- **EXERCISE GOAL**
Below, find each line holding "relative" and state how many there are, using the number alone.

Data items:

►

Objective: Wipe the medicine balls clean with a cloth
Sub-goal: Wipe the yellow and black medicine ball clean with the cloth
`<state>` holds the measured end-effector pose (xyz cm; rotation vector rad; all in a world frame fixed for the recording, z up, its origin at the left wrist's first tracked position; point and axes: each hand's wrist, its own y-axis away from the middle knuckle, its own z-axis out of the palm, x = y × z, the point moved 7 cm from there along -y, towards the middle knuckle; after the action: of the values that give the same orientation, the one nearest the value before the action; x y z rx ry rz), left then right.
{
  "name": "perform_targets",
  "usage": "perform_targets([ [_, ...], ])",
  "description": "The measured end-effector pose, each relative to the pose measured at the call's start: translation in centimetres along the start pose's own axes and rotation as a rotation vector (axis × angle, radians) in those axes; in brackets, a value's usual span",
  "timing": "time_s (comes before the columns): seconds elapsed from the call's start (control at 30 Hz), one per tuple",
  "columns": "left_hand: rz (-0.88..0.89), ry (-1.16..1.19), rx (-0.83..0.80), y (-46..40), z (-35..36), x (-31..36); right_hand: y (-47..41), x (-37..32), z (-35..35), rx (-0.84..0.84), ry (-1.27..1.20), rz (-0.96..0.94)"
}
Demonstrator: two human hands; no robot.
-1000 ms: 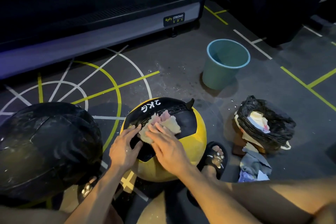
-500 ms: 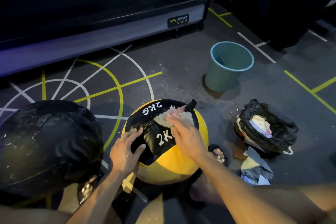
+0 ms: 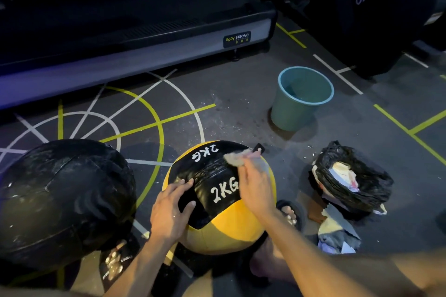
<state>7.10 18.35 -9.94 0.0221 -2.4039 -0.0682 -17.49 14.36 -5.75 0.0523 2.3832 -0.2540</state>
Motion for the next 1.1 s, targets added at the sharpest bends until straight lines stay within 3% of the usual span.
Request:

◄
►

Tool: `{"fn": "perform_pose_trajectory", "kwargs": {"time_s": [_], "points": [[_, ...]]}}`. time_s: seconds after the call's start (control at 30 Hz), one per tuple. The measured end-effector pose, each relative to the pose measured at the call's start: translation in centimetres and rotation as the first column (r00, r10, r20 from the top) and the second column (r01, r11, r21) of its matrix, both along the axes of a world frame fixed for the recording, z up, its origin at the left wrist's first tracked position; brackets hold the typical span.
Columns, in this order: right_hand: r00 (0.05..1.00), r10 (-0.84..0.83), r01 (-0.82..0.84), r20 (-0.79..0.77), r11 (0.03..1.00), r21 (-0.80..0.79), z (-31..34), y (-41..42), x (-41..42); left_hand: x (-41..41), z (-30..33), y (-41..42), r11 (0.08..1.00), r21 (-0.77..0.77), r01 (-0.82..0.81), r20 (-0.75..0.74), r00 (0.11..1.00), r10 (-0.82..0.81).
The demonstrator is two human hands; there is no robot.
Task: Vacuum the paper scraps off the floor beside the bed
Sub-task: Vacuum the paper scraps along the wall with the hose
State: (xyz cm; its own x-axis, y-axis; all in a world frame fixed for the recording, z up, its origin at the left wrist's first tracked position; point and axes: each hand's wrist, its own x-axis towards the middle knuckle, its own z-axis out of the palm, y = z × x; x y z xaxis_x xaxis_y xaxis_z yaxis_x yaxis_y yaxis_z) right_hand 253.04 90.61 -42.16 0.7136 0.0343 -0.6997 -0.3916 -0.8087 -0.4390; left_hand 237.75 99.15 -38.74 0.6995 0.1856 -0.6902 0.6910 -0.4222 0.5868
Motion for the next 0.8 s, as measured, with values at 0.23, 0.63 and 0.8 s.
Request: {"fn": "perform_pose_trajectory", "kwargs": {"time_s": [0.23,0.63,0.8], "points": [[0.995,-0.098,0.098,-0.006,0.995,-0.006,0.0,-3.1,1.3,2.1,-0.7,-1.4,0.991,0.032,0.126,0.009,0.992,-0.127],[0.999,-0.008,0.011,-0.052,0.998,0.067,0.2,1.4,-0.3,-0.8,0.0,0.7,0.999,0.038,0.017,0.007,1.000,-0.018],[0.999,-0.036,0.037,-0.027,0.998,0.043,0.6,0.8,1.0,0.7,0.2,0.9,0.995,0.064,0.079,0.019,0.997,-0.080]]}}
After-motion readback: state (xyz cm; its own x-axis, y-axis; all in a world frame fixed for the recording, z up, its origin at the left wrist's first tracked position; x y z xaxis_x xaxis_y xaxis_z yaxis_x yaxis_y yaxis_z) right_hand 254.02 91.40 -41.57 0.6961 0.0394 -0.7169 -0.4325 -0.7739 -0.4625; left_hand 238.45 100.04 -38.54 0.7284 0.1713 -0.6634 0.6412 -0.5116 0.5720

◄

- **REPLY**
2